## [Work request]
Report back every line below that carries the word "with".

## [Exercise data]
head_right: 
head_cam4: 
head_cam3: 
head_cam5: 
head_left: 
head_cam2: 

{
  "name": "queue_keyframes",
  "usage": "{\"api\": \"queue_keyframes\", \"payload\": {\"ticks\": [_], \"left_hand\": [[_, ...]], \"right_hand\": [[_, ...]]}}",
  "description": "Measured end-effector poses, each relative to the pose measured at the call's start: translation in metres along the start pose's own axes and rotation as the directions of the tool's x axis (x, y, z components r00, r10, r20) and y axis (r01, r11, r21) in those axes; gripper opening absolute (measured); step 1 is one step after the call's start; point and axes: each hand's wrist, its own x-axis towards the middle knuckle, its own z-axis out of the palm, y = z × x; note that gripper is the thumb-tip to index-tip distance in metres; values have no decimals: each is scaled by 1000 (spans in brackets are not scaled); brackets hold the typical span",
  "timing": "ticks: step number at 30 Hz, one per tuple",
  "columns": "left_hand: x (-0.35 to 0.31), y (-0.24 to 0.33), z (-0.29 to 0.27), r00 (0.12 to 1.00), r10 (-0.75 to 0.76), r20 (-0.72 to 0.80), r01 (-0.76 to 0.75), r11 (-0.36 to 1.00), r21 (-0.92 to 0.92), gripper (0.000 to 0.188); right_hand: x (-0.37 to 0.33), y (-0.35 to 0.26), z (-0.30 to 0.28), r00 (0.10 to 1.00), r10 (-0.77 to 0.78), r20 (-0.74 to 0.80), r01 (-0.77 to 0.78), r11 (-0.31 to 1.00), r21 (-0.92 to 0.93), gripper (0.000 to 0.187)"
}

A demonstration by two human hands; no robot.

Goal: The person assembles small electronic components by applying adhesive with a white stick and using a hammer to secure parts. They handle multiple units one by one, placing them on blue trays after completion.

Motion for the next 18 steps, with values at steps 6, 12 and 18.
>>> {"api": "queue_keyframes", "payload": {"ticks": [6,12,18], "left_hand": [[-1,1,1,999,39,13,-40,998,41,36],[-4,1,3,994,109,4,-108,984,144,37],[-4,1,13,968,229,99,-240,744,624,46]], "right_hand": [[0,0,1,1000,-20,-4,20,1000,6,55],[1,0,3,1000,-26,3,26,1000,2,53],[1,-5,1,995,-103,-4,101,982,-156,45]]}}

## [Result below]
Goal: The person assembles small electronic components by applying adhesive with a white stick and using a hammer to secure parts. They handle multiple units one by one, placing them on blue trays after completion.
Motion for the next 18 steps, with values at steps 6, 12 and 18.

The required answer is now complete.